Dolores Huerta and her activism on behalf of the nation’s farmworkers will be featured in an exhibit planned in July at the Smithsonian’s National Portrait Gallery, museum officials said Wednesday.
Huerta’s role in the farmworker movement in the 1960s and 1970s are the focus of the planned exhibit, One Life: Dolores Huerta. The museum says this will be the first time a Latina is featured in one of its “One Life” series, which has had 11 installments.
Huerta, 85, worked alongside Cesar Chavez and helped found the United Farm Workers union. She was the union’s lobbyist and contract negotiator and has continued to work on behalf of farmworkers, immigrants, women and civil rights.

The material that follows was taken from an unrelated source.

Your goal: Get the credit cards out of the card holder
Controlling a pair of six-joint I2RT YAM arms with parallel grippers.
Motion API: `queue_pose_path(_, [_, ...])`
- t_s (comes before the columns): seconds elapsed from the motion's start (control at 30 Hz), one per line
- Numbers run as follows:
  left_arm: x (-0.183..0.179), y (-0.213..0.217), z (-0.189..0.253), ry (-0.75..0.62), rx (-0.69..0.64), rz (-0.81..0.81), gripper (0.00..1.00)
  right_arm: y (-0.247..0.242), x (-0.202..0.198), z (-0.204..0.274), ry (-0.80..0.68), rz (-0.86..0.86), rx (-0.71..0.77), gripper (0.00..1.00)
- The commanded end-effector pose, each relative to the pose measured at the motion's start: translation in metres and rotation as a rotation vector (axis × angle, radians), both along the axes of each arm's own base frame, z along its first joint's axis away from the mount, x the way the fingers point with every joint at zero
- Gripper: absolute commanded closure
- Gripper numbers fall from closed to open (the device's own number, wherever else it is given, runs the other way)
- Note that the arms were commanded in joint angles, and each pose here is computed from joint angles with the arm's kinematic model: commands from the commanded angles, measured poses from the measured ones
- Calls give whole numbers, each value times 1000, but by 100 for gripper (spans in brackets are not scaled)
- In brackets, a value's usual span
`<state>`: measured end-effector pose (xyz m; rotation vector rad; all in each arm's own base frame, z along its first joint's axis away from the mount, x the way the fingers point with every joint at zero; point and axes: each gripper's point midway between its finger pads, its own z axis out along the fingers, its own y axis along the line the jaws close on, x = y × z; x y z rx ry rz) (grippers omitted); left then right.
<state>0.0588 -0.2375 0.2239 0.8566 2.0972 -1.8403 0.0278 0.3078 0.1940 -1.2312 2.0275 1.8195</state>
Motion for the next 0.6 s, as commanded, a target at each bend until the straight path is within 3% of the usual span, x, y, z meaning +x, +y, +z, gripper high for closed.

She also has been a strong ally of Democratic candidates and officeholders, including President Barack Obama, which briefly made her a target of criticism from some immigrant activists last year. Obama gave her the Presidential Medal of Freedom in 2012.
“I am proud that the National Portrait Gallery will recognize the invaluable contributions to the history of this nation made by Dolores Huerta,” Kim Sajet, the museum director said in a release. “The exhibition will be a visual study of Huerta’s commitment to the multicultural, nonviolent farm workers’ movement, her motivations and her organizing methods.”
The exhibit opens to the public July 3 and runs through May, 15, its run dates coinciding with the 50th anniversary of the September 1965 launch of the Delano grape strike and boycott. The museum said the exhibit will feature more than 40 objects including photos, original speeches she made to Congress, UFW memorabilia and Chicano artwork.